Trois portraits croisés entre Morne-Galant, village fictif de la campagne guadeloupéenne, et l'Hexagone. Une femme, Eulalie, à la découverte du passé de sa tante, Antoine, et de son père, Petit-Frère. Trois personnages confrontés à la recherche de soi. Tour à tour Noir issu des flancs des mornes chargés de cannes à sucre de la Guadeloupe, héritier de l'esclavage et porteur d'un passé douloureux dans une île en mutation à l'après-guerre. Puis, "négropolitain" parmi les domiens du Bumidom, en quête d'une autre vie mais perdu entre deux identités, ni tout à fait hexagonal et plus vraiment Antillais. Enfin, métisse de la seconde génération, née et élevée dans l'Hexagone mais avec l'oeil et le cœur à nouveau tournés vers les Antilles ancestrales.
Universalité
"Au départ je voulais surtout parler de moi mais ça m'a obligée à parler de mes parents, de mes grands-parents", confie Estelle-Sarah Bulle.Contrairement à la nièce dans le livre, je n'ai pas cette recherche d'identité. Mais je suis le produit d'une histoire, l'histoire des Antillais et elle est peu racontée de façon romanesque. Alors je me suis dit autant commencer pour ce premier roman par une histoire qui est finalement assez intime. On va remonter le temps. Un siècle d'histoire contemporaine antillaise !
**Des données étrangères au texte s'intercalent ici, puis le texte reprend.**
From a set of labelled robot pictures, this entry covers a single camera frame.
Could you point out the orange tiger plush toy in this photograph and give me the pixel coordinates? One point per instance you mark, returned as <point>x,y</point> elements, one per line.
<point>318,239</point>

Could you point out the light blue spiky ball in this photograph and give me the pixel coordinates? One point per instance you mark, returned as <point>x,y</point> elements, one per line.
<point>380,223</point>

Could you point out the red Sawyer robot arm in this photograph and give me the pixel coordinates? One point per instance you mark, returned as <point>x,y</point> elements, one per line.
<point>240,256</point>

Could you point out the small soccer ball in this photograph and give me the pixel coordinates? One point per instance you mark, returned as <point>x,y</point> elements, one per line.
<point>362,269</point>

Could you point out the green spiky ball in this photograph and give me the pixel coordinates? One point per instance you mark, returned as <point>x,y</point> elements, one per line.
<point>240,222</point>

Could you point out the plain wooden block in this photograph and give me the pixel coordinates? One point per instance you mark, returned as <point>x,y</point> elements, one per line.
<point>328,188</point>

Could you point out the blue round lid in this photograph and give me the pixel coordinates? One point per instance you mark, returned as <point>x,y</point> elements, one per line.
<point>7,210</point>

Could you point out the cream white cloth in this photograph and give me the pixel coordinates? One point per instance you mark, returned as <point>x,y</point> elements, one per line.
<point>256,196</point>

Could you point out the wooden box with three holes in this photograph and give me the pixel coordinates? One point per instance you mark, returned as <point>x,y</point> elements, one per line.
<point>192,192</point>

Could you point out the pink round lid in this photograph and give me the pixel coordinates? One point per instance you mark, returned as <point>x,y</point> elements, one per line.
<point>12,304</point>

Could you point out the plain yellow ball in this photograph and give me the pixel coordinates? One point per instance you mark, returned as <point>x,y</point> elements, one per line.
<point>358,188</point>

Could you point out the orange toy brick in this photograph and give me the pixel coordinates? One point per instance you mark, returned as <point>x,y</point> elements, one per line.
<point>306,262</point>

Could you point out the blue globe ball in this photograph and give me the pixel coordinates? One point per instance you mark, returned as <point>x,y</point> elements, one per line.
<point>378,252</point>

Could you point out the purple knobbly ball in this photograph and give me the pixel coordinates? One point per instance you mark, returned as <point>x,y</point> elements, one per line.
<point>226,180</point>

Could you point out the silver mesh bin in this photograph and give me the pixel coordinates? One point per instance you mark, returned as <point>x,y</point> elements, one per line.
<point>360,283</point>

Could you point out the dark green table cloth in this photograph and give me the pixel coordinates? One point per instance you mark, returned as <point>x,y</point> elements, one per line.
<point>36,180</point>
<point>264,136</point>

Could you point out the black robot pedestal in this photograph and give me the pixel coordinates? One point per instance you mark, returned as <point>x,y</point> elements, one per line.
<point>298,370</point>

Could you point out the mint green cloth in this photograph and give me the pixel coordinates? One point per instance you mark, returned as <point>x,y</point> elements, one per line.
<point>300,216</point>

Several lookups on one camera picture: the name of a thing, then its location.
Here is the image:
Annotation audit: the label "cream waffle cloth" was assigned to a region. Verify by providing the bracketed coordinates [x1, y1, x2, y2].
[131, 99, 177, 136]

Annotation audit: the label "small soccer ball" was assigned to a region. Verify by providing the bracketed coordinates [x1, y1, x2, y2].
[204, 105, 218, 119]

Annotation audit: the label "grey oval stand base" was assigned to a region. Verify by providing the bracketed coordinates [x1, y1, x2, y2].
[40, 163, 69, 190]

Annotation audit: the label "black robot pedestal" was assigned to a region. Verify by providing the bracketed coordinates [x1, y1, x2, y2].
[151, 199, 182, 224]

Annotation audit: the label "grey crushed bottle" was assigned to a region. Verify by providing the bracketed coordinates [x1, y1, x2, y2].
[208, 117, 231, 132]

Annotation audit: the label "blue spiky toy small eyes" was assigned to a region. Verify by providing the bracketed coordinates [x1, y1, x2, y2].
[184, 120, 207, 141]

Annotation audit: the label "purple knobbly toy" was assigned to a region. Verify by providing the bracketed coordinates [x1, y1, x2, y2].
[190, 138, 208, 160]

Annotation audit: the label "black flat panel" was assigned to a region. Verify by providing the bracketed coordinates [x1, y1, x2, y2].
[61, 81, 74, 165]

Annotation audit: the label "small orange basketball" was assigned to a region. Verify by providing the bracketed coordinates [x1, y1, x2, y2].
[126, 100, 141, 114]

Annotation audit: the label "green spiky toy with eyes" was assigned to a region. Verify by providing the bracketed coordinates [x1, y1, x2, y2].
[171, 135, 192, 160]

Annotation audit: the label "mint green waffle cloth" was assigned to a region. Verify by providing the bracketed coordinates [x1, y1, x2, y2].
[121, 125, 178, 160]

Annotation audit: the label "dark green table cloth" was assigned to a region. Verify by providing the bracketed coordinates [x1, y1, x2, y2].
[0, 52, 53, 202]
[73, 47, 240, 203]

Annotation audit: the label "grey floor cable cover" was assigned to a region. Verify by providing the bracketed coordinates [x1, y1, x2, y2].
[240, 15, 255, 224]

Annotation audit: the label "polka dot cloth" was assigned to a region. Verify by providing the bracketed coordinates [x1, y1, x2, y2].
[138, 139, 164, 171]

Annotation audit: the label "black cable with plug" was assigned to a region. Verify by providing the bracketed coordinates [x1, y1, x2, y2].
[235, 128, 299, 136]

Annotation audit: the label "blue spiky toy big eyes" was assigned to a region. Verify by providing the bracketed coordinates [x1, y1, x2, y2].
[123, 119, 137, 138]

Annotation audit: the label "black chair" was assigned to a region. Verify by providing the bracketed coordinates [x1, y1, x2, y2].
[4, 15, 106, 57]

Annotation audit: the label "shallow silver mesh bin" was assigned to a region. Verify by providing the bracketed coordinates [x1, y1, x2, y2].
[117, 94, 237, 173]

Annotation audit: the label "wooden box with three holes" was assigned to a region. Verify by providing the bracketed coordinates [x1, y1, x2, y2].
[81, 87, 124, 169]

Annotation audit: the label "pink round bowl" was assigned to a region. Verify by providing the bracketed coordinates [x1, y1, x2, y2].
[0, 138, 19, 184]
Je me suis inspirée quand même de ma propre vie parce qu'à l'enfance et à l'adolescence on se pose des questions d'identité, surtout quand on voit qu'on n'est pas tout à fait comme les autres jeunes de sa banlieue. J'étais une des rares métisses de mon quartier mais j'étais avec des enfants avec d'autres origines, donc la question de l'exil, des origines a traversé ma génération.
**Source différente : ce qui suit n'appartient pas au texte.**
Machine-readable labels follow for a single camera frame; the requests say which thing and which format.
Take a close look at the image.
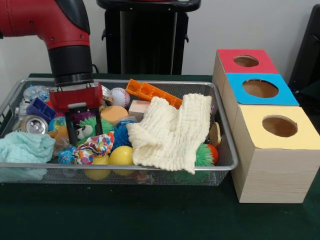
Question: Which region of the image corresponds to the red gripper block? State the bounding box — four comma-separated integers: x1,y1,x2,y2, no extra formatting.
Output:
49,82,104,146

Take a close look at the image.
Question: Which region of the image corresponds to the tan plush toy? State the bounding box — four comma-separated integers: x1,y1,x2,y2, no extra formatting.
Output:
47,125,70,140

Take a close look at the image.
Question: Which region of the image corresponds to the clear mesh bin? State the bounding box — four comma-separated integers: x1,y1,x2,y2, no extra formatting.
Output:
0,77,240,186

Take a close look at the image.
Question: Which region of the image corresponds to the wooden box with three holes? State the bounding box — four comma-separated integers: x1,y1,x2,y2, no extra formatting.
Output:
212,48,320,204

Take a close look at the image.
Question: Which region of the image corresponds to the green spiky toy with eyes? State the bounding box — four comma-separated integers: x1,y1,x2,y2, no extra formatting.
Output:
73,117,115,147

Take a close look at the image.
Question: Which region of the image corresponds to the purple bumpy ball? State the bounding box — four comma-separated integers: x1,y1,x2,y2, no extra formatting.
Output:
71,111,98,123

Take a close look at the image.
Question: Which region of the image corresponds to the colourful patterned cloth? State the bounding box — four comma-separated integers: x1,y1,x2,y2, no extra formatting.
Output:
74,131,116,165

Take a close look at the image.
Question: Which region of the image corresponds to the small globe ball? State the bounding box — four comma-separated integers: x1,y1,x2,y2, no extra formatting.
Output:
48,116,68,133

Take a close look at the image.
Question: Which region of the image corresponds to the yellow ball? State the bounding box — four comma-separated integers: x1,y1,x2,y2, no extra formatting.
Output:
109,145,135,166

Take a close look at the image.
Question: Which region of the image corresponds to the silver drink can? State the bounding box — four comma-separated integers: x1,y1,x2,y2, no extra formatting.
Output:
20,114,50,135

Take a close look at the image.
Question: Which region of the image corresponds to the light blue cloth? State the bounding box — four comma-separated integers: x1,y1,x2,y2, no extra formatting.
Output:
0,131,57,165

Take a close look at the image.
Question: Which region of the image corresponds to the orange plastic block tray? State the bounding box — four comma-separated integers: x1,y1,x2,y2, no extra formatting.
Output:
125,78,184,110

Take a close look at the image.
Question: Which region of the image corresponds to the cream knitted cloth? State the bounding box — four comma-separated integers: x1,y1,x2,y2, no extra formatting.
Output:
126,93,213,175

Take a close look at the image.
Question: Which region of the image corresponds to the dark green table cloth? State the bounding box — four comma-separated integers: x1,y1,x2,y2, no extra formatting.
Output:
0,72,320,240
298,79,320,121

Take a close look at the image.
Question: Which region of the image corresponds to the black chair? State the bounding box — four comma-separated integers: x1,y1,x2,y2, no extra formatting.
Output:
288,3,320,93

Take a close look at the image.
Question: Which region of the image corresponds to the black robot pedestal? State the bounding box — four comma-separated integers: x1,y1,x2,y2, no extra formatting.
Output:
96,0,202,75
Car finalement, cette histoire intime devient universelle. Celle des enfants nés dans des territoires qui basculent brusquement dans la modernité, pensant s'aligner après des siècles d'oubli mais ne voyant pas encore poindre de nouvelles inégalités, la vie chère en première ligne. Ces mêmes enfants venus chercher une autre vie dans l'Hexagone, parfois au prix de sacrifices. Et puis celle de leurs descendants, le cœur moins à vif et avides de connaître leurs racines. "Je me suis rendue compte que c'était un thème universel", raconte Estelle-Sarah Bulle. "Des gens de partout me disaient "ah, ça me rappelle mon histoire, mes grands-parents qui viennent du Togo, de Kabylie, de Bretagne". C'était satisfaisant de voir que ça parlait aux Antillais mais aussi plus largement."
Prix littéraires
Un écho traduit par la réception de deux prix littéraires, d'abord le prix Stanislas du premier roman, quelques jours après la parution du livre, et ensuite le prix Carbet de la Caraïbe et du Tout monde, puis le prix Eugène-Dabit du roman populiste. Forcément, une joie pour cette primo-romancière de 44 ans : "Je n'ai même pas eu le temps de réaliser, j'étais encore dans l'euphorie d'avoir trouvé un éditeur et ensuite il y a eu un relais très rapide, médiatique mais aussi et surtout des libraires qui m'ont beaucoup soutenue dès le départ."Avant de s'atteler à l'écriture de ses prochains projets, dans lesquelles elle laissera "un peu de côté les Antilles", Estelle-Sarah Bulle sera en dédicace au Salon du livre de Paris le dimanche 17 mars. Elle participera également à une projection-débat en hommage à Maryse Condé, récemment primée du prix Nobel alternatif de littérature. Un événement à retrouver en Facebook live sur la page de La 1ère, à partir de 16h.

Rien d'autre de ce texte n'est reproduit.